INSTRUCTIONS FOR THE TASK: Two lines below mark the span: the one containing "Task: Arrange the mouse" and the one containing "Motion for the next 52". Set down both, plus every line between, exactly as they stand, and nothing else.

□ □ □

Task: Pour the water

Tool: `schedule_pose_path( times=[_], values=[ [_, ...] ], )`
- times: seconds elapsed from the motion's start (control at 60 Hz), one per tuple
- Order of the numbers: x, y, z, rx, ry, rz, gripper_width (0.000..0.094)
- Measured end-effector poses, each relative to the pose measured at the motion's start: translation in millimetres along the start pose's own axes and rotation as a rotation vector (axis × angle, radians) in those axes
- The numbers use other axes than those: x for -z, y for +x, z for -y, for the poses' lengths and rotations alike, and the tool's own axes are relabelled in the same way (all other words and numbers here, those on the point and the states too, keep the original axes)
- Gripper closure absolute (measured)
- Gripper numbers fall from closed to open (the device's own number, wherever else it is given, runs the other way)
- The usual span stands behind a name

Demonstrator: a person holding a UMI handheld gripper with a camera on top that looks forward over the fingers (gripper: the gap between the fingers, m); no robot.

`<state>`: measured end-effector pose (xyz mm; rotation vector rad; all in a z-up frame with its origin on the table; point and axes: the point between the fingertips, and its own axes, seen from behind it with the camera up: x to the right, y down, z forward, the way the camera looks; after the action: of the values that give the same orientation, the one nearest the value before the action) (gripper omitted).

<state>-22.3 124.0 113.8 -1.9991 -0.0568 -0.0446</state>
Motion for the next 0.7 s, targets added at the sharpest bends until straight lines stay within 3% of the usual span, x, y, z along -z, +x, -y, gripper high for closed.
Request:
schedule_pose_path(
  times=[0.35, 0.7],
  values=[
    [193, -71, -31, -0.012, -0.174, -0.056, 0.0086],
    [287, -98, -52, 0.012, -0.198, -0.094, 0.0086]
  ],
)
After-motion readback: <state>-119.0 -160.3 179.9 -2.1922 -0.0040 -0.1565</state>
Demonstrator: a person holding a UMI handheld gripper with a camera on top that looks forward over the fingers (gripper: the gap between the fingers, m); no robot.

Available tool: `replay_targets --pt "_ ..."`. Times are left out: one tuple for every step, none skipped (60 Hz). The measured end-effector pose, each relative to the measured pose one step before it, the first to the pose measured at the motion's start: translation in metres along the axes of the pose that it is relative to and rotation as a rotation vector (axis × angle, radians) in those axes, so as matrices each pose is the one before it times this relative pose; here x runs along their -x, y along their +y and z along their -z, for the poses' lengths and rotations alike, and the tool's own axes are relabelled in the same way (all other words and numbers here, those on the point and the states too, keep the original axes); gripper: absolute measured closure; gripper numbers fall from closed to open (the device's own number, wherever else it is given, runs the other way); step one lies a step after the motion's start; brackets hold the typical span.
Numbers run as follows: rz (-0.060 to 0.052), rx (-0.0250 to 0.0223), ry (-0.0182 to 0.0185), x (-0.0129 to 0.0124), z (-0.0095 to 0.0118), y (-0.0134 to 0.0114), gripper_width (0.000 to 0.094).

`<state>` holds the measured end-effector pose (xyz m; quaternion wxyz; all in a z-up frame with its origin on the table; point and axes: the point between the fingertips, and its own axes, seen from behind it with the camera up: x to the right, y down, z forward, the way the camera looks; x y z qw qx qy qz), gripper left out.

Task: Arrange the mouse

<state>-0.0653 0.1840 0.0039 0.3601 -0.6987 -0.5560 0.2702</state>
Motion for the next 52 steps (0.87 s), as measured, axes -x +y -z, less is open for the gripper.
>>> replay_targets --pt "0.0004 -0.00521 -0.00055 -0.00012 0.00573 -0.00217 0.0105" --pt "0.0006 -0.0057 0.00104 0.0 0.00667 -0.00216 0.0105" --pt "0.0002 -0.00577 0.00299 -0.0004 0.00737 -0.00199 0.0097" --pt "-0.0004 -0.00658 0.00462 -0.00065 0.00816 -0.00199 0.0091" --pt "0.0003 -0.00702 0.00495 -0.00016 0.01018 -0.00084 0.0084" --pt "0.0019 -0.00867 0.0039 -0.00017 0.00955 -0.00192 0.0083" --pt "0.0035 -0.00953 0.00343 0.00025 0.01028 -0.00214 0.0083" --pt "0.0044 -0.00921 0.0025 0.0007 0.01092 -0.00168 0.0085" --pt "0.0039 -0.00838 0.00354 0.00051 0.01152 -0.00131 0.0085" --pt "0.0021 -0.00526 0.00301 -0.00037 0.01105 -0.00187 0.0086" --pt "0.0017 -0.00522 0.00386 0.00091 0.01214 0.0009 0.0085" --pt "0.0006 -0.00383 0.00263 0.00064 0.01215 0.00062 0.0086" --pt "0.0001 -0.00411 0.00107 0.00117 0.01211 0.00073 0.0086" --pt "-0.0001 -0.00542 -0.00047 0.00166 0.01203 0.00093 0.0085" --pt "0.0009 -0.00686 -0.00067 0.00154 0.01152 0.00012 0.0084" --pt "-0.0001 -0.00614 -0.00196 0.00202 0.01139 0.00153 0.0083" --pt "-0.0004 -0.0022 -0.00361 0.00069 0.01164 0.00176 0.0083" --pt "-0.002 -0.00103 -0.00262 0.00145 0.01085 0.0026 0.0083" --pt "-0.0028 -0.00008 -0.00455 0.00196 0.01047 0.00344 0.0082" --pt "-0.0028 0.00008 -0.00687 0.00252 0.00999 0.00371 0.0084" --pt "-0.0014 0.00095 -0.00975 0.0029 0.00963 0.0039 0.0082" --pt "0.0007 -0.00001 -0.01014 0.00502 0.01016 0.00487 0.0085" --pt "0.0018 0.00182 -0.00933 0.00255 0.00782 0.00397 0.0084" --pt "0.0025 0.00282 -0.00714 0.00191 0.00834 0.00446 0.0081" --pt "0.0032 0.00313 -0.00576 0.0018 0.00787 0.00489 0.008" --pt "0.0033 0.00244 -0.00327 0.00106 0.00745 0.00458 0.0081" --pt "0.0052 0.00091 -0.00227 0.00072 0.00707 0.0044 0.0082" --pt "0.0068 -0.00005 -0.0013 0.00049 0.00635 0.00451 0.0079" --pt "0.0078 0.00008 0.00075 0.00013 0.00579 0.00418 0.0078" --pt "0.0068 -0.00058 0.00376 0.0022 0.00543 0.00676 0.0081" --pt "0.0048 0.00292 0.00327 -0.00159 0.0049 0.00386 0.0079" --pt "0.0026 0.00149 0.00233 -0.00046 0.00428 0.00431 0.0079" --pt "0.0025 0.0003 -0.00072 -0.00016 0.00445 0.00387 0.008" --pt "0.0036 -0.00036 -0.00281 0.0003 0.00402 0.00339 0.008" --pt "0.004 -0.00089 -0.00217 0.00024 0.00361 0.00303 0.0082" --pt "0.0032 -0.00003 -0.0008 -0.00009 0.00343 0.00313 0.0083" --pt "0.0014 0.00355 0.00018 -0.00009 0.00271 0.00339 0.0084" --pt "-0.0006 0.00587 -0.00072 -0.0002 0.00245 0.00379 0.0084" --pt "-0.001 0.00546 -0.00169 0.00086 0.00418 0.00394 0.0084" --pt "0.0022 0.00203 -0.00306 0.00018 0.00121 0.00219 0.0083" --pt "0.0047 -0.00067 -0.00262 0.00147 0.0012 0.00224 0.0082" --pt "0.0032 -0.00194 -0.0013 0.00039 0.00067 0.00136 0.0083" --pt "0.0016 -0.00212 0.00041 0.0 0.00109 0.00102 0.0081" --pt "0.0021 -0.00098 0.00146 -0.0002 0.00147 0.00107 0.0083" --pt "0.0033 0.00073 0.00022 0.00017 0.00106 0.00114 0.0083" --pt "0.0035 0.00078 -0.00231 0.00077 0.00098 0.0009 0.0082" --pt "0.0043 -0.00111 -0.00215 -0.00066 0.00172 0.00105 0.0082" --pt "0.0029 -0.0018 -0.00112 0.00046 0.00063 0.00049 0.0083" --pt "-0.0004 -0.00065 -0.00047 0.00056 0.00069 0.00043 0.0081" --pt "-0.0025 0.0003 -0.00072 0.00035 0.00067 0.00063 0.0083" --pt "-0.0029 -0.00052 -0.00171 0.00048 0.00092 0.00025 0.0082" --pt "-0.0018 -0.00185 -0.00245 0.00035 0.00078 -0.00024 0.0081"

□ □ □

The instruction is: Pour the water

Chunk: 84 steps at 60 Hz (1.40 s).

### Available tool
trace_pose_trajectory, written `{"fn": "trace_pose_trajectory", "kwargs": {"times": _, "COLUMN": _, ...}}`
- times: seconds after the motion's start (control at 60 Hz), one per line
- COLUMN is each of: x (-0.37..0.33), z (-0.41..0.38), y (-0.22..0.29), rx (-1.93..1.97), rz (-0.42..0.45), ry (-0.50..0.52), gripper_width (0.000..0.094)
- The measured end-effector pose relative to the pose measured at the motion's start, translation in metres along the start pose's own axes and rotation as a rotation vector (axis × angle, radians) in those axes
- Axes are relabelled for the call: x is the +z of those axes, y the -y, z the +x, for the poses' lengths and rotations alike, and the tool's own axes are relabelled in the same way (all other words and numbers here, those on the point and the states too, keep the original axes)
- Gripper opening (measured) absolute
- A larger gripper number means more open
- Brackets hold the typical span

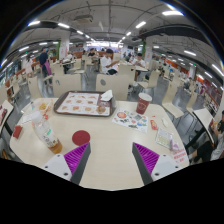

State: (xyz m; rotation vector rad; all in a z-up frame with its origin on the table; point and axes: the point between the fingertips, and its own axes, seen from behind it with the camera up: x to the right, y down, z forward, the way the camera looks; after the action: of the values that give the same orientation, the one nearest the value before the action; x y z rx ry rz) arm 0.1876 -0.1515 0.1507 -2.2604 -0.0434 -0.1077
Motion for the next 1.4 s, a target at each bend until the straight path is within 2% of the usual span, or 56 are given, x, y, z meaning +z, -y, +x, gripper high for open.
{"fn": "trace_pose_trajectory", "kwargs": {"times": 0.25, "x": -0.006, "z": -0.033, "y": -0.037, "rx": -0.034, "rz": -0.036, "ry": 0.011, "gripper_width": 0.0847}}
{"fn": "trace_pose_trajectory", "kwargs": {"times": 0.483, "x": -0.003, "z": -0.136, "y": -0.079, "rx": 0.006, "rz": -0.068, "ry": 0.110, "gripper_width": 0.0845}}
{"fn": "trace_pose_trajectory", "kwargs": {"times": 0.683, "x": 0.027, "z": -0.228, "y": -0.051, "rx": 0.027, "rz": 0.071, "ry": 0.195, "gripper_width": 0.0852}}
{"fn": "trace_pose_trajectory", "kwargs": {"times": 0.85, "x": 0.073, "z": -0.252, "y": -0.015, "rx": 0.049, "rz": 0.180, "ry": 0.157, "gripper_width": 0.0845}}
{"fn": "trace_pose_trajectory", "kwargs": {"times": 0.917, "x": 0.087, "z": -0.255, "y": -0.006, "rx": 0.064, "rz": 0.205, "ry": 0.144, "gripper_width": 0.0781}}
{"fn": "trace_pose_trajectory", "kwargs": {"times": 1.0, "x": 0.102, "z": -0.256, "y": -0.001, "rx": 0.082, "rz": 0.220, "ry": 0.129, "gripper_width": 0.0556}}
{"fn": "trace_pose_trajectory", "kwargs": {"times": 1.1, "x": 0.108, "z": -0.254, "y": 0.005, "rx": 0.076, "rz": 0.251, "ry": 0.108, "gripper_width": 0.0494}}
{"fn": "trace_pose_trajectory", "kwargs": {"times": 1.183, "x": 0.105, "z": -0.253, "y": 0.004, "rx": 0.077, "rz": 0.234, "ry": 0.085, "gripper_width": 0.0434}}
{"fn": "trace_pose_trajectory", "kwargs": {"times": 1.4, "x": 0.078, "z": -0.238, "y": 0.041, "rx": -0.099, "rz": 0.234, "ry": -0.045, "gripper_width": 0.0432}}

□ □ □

SOLUTION FOR THIS EXERCISE:
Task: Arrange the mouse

<state>-0.0653 0.1840 0.0039 0.3601 -0.6987 -0.5560 0.2702</state>
Motion for the next 52 steps (0.87 s), as measured, axes -x +y -z, less is open for the gripper.

No additional answer is needed here.